Activity: Produce word for word the lines of the data below running from the one that has "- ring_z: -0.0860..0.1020" to the one that has "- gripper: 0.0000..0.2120", inclusive, and no others.

Information shown:

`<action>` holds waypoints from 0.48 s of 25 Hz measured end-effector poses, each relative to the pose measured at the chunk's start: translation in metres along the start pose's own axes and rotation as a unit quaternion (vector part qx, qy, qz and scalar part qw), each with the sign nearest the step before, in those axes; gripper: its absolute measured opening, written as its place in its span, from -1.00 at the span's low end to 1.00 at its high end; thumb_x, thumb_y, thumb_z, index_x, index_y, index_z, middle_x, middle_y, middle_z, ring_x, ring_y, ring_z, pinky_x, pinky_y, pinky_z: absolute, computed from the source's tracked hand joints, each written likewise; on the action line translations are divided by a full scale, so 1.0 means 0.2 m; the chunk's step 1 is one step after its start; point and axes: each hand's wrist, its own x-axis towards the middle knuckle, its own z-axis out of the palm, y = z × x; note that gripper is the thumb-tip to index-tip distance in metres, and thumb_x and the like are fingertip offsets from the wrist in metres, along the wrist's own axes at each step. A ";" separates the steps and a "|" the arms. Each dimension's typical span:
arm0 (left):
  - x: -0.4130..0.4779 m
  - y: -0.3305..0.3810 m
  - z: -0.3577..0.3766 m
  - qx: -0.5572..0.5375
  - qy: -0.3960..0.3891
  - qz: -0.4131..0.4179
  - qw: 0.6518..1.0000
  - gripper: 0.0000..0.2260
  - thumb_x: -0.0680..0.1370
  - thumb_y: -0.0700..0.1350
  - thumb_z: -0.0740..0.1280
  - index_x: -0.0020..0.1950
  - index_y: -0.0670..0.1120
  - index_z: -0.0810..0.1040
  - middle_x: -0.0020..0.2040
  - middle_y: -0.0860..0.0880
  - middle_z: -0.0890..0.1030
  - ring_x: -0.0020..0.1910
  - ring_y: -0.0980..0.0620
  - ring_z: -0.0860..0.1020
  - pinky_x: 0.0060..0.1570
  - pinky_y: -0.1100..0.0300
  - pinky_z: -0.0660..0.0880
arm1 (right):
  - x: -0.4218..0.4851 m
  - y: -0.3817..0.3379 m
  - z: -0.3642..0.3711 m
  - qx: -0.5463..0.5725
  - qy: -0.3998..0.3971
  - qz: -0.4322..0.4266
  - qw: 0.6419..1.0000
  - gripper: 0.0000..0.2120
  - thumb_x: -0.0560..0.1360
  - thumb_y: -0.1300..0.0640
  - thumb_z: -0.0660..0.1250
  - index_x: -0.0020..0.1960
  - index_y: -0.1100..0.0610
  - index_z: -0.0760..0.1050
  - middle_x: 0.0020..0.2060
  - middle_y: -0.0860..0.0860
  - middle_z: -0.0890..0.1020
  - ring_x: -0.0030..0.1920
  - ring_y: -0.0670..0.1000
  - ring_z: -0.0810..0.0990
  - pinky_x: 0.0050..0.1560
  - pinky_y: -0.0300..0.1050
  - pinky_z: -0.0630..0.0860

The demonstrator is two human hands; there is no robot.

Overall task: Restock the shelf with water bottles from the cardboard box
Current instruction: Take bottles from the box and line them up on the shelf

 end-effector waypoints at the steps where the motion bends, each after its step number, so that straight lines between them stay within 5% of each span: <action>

Written solution:
  - ring_z: -0.0860..0.1020
  - pinky_x: 0.0060..0.1570
  - pinky_y: -0.1100..0.0300
  - pinky_z: -0.0660..0.0880
arm1 (right):
  - x: -0.4218..0.4851 m
  - y: -0.3817..0.3379 m
  - z: -0.3642..0.3711 m
  - qx: -0.5463..0.5725
  - qy: -0.3998..0.3971
  - qz: -0.4322..0.4266
  - qw: 0.6419..1.0000
  - gripper: 0.0000..0.2120

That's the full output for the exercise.